ACTIVITY:
Set down all of the records exactly, leaving none out.

DATA SUPPLIED:
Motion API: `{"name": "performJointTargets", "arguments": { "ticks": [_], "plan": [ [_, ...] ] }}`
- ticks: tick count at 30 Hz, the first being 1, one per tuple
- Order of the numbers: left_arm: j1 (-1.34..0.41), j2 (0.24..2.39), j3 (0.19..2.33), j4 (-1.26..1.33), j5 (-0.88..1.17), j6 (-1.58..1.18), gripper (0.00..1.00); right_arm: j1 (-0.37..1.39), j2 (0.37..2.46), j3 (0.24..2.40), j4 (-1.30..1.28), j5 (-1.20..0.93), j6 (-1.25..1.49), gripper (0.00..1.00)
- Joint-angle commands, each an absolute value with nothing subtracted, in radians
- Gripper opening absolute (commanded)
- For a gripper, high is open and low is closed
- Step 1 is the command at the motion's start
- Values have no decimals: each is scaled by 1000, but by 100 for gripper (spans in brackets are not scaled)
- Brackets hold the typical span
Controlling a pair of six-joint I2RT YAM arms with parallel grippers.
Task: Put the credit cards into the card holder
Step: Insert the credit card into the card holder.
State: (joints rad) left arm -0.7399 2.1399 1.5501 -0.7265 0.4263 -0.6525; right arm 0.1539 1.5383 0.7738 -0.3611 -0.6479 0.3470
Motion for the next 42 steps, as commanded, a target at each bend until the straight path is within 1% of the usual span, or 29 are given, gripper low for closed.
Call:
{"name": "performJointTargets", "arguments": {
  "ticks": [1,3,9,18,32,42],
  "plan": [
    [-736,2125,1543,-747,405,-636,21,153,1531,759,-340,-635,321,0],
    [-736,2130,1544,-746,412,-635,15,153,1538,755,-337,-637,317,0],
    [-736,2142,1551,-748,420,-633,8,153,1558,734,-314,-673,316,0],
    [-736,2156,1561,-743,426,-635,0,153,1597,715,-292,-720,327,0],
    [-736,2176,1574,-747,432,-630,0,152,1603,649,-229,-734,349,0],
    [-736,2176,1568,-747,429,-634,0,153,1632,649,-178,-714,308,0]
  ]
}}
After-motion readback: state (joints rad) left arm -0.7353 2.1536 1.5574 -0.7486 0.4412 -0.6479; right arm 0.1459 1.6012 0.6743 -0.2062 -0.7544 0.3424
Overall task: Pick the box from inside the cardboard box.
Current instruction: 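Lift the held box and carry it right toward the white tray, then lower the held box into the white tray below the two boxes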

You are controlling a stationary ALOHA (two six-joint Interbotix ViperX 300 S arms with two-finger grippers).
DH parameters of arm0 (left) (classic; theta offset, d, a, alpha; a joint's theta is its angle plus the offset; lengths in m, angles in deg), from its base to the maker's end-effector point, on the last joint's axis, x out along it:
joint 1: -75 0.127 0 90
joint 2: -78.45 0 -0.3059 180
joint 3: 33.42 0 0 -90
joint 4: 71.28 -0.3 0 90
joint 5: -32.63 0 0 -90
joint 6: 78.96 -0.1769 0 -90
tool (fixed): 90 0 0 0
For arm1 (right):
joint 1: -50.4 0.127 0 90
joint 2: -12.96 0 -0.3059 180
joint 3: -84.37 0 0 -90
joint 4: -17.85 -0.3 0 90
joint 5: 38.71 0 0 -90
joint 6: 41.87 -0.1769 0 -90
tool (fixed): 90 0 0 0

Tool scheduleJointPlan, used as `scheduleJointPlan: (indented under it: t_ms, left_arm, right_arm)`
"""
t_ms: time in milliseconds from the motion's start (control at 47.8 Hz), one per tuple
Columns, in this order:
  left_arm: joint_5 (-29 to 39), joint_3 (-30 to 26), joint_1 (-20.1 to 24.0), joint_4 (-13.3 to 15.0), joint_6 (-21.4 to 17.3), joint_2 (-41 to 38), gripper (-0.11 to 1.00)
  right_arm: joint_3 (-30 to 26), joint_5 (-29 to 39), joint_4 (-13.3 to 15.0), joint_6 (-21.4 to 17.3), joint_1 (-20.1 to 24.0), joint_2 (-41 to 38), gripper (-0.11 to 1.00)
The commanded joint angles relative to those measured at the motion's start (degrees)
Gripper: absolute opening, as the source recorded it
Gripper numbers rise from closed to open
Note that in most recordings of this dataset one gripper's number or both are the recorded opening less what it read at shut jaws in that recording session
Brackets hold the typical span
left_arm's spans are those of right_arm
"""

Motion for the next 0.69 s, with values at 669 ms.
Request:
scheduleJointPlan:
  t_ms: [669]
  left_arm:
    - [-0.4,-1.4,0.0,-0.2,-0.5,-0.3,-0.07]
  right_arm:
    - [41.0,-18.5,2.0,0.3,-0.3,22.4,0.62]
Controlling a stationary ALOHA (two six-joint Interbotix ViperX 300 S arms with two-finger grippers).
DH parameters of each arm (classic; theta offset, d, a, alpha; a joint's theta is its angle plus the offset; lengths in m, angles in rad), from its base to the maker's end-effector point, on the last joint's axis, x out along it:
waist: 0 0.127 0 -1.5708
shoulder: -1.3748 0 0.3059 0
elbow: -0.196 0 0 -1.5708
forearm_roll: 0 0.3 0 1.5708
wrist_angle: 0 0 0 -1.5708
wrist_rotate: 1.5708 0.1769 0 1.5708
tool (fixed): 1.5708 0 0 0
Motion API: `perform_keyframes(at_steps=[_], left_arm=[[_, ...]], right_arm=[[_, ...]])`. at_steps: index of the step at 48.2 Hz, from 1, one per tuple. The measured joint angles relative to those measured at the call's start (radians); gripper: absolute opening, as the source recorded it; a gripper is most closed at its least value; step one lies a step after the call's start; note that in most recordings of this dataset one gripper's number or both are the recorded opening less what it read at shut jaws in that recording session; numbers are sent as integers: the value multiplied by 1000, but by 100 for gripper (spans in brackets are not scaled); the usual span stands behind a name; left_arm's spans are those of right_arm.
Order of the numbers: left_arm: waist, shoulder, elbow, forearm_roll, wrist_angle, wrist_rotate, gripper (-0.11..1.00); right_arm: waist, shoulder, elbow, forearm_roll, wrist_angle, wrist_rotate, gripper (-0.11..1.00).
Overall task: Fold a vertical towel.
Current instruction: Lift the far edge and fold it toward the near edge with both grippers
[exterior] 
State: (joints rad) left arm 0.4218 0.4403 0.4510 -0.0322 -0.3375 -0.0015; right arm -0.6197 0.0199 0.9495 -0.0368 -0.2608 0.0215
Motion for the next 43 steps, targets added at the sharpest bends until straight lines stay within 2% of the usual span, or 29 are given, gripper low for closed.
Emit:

SOLUTION TO THIS TASK:
Motion API: `{"name": "performJointTargets", "arguments": { "ticks": [_], "plan": [ [_, ...] ] }}`
- ticks: tick count at 30 Hz, the first being 1, one per tuple
- Order of the numbers: left_arm: j1 (-1.34..0.41), j2 (0.24..2.39), j3 (0.19..2.33), j4 (-1.26..1.33), j5 (-0.88..1.17), j6 (-1.58..1.18), gripper (0.00..1.00); right_arm: j1 (-0.37..1.39), j2 (0.37..2.46), j3 (0.24..2.40), j4 (-1.30..1.28), j5 (-1.20..0.93), j6 (-1.25..1.49), gripper (0.00..1.00)
- Joint-angle commands, each an absolute value with nothing subtracted, in radians
- Gripper opening absolute (commanded)
- For a gripper, high is open and low is closed
- Step 1 is the command at the motion's start
- Values have no decimals: each is scaled by 1000, but by 100 for gripper (spans in brackets are not scaled)
- Brackets hold the typical span
Controlling a pair of six-joint I2RT YAM arms with parallel grippers.
Task: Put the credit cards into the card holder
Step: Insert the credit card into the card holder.
State: (joints rad) left arm -0.7399 2.1399 1.5501 -0.7265 0.4263 -0.6525; right arm 0.1539 1.5383 0.7738 -0.3611 -0.6479 0.3470
Motion for the next 42 steps, as commanded, a target at each bend until the straight path is within 1% of the usual span, or 29 are given, gripper low for closed.
Call:
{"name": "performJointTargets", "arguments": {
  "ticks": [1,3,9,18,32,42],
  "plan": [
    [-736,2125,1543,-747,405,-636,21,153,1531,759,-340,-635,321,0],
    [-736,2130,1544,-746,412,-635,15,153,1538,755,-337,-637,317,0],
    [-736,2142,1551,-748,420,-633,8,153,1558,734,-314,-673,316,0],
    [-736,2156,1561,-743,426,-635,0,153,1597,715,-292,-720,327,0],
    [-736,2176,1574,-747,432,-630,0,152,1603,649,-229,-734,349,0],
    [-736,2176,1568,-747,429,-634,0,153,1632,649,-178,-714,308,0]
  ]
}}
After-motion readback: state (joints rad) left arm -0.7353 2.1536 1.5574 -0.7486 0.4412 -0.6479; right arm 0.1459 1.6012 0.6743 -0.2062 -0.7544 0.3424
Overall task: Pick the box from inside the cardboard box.
Current instruction: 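Lift the held box and carry it right toward the white tray, then lower the held box into the white tray below the two boxes
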
You are controlling a stationary ALOHA (two six-joint Interbotix ViperX 300 S arms with two-finger grippers).
DH parameters of arm0 (left) (classic; theta offset, d, a, alpha; a joint's theta is its angle plus the offset; lengths in m, angles in deg), from its base to the maker's end-effector point, on the last joint's axis, x out along it:
joint 1: -75 0.127 0 90
joint 2: -78.45 0 -0.3059 180
joint 3: 33.42 0 0 -90
joint 4: 71.28 -0.3 0 90
joint 5: -32.63 0 0 -90
joint 6: 78.96 -0.1769 0 -90
tool (fixed): 90 0 0 0
For arm1 (right):
joint 1: -50.4 0.127 0 90
joint 2: -12.96 0 -0.3059 180
joint 3: -84.37 0 0 -90
joint 4: -17.85 -0.3 0 90
joint 5: 38.71 0 0 -90
joint 6: 41.87 -0.1769 0 -90
tool (fixed): 90 0 0 0

Tool scheduleJointPlan, used as `scheduleJointPlan: (indented under it: t_ms, left_arm, right_arm)`
"""
t_ms: time in milliseconds from the motion's start (control at 47.8 Hz), one per tuple
Columns, in this order:
  left_arm: joint_5 (-29 to 39), joint_3 (-30 to 26), joint_1 (-20.1 to 24.0), joint_4 (-13.3 to 15.0), joint_6 (-21.4 to 17.3), joint_2 (-41 to 38), gripper (-0.11 to 1.00)
  right_arm: joint_3 (-30 to 26), joint_5 (-29 to 39), joint_4 (-13.3 to 15.0), joint_6 (-21.4 to 17.3), joint_1 (-20.1 to 24.0), joint_2 (-41 to 38), gripper (-0.11 to 1.00)
The commanded joint angles relative to those measured at the motion's start (degrees)
Gripper: absolute opening, as the source recorded it
Gripper numbers rise from closed to open
Note that in most recordings of this dataset one gripper's number or both are the recorded opening less what it read at shut jaws in that recording session
Brackets hold the typical span
left_arm's spans are those of right_arm
"""

Motion for the next 0.69 s, with values at 669 ms.
Request:
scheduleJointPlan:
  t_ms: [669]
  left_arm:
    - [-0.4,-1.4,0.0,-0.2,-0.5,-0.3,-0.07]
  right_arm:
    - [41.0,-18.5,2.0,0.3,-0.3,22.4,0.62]
Controlling a stationary ALOHA (two six-joint Interbotix ViperX 300 S arms with two-finger grippers).
DH parameters of each arm (classic; theta offset, d, a, alpha; a joint's theta is its angle plus the offset; lengths in m, angles in rad), from its base to the maker's end-effector point, on the last joint's axis, x out along it:
waist: 0 0.127 0 -1.5708
shoulder: -1.3748 0 0.3059 0
elbow: -0.196 0 0 -1.5708
forearm_roll: 0 0.3 0 1.5708
wrist_angle: 0 0 0 -1.5708
wrist_rotate: 1.5708 0.1769 0 1.5708
tool (fixed): 1.5708 0 0 0
Motion API: `perform_keyframes(at_steps=[_], left_arm=[[_, ...]], right_arm=[[_, ...]])`. at_steps: index of the step at 48.2 Hz, from 1, one per tuple. The measured joint angles relative to those measured at the call's start (radians); gripper: absolute opening, as the source recorded it; a gripper is most closed at its least value; step one lies a step after the call's start; note that in most recordings of this dataset one gripper's number or both are the recorded opening less what it read at shut jaws in that recording session; numbers are sent as integers: the value multiplied by 1000, but by 100 for gripper (spans in brackets are not scaled); the usual span stands behind a name; left_arm's spans are those of right_arm.
Order of the numbers: left_arm: waist, shoulder, elbow, forearm_roll, wrist_angle, wrist_rotate, gripper (-0.11..1.00); right_arm: waist, shoulder, elbow, forearm_roll, wrist_angle, wrist_rotate, gripper (-0.11..1.00).
Overall task: Fold a vertical towel.
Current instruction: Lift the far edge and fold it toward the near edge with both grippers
[exterior] 
State: (joints rad) left arm 0.4218 0.4403 0.4510 -0.0322 -0.3375 -0.0015; right arm -0.6197 0.0199 0.9495 -0.0368 -0.2608 0.0215
Motion for the next 43 steps, targets added at the sharpest bends until straight lines stay within 2% of the usual span, or 29 are given, gripper low for closed.
Emit:

A complete answer has now been given to the exercise.